From the line with "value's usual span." to the line with "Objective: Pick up", retype every line exactly, including those two, and leave out the rest of the data below.

##### RECORDS FOR PROCESSING #####

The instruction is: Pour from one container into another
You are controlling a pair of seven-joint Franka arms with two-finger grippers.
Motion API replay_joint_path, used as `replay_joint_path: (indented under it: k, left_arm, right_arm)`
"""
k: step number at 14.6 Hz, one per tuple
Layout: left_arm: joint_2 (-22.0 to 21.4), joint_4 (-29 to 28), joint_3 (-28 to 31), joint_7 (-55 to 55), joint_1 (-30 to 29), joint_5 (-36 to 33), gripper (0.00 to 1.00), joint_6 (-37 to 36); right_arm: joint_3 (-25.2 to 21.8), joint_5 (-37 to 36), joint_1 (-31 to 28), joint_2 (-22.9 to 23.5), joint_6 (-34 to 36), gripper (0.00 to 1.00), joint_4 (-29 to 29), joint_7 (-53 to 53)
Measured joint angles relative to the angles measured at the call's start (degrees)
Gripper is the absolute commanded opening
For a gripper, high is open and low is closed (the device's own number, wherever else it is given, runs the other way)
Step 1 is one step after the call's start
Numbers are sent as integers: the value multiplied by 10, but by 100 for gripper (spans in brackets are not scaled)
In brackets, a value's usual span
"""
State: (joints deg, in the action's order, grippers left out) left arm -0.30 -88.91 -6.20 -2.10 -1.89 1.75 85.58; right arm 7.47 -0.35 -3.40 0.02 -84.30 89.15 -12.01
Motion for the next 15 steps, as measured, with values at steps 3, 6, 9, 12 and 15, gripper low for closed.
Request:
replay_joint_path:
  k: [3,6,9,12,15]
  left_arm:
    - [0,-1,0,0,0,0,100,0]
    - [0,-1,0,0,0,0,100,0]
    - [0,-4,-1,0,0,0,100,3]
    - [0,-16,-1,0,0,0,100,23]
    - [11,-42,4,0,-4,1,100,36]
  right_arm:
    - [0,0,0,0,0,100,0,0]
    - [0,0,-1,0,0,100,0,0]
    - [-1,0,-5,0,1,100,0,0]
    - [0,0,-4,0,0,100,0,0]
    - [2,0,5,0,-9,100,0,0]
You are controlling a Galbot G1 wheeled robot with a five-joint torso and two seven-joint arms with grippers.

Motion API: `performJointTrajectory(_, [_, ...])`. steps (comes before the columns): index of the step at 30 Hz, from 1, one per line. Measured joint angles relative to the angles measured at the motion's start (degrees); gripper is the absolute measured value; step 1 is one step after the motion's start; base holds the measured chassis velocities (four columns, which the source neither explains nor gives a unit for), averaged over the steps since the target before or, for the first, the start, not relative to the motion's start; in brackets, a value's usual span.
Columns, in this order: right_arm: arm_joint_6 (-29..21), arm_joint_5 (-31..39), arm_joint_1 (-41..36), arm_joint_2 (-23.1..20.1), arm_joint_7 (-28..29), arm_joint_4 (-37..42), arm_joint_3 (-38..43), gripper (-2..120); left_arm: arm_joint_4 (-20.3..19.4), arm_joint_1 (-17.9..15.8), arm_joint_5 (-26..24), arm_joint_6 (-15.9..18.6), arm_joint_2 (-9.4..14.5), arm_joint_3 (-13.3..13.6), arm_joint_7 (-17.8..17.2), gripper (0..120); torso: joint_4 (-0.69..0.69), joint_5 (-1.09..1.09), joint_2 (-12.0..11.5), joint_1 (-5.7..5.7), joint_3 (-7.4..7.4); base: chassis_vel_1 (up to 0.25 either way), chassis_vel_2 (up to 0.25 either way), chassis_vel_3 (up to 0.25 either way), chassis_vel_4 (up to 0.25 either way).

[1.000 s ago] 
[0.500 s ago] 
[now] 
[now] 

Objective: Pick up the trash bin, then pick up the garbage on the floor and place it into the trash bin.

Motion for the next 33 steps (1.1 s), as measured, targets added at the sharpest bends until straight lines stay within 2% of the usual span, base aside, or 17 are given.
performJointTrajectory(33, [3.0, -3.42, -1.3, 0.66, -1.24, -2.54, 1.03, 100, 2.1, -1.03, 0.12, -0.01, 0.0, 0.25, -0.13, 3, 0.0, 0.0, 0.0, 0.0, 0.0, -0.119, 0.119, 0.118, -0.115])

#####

▶ [WRITTEN RESPONSE]
Motion API: `performJointTrajectory(_, [_, ...])`. steps (comes before the columns): index of the step at 30 Hz, from 1, one per line. Measured joint angles relative to the angles measured at the motion's start (degrees); gripper is the absolute measured value; step 1 is one step after the motion's start; base holds the measured chassis velocities (four columns, which the source neither explains nor gives a unit for), averaged over the steps since the target before or, for the first, the start, not relative to the motion's start; in brackets, a value's usual span.
Columns, in this order: right_arm: arm_joint_6 (-29..21), arm_joint_5 (-31..39), arm_joint_1 (-41..36), arm_joint_2 (-23.1..20.1), arm_joint_7 (-28..29), arm_joint_4 (-37..42), arm_joint_3 (-38..43), gripper (-2..120); left_arm: arm_joint_4 (-20.3..19.4), arm_joint_1 (-17.9..15.8), arm_joint_5 (-26..24), arm_joint_6 (-15.9..18.6), arm_joint_2 (-9.4..14.5), arm_joint_3 (-13.3..13.6), arm_joint_7 (-17.8..17.2), gripper (0..120); torso: joint_4 (-0.69..0.69), joint_5 (-1.09..1.09), joint_2 (-12.0..11.5), joint_1 (-5.7..5.7), joint_3 (-7.4..7.4); base: chassis_vel_1 (up to 0.25 either way), chassis_vel_2 (up to 0.25 either way), chassis_vel_3 (up to 0.25 either way), chassis_vel_4 (up to 0.25 either way).

[1.000 s ago] 
[0.500 s ago] 
[now] 
[now] 

Objective: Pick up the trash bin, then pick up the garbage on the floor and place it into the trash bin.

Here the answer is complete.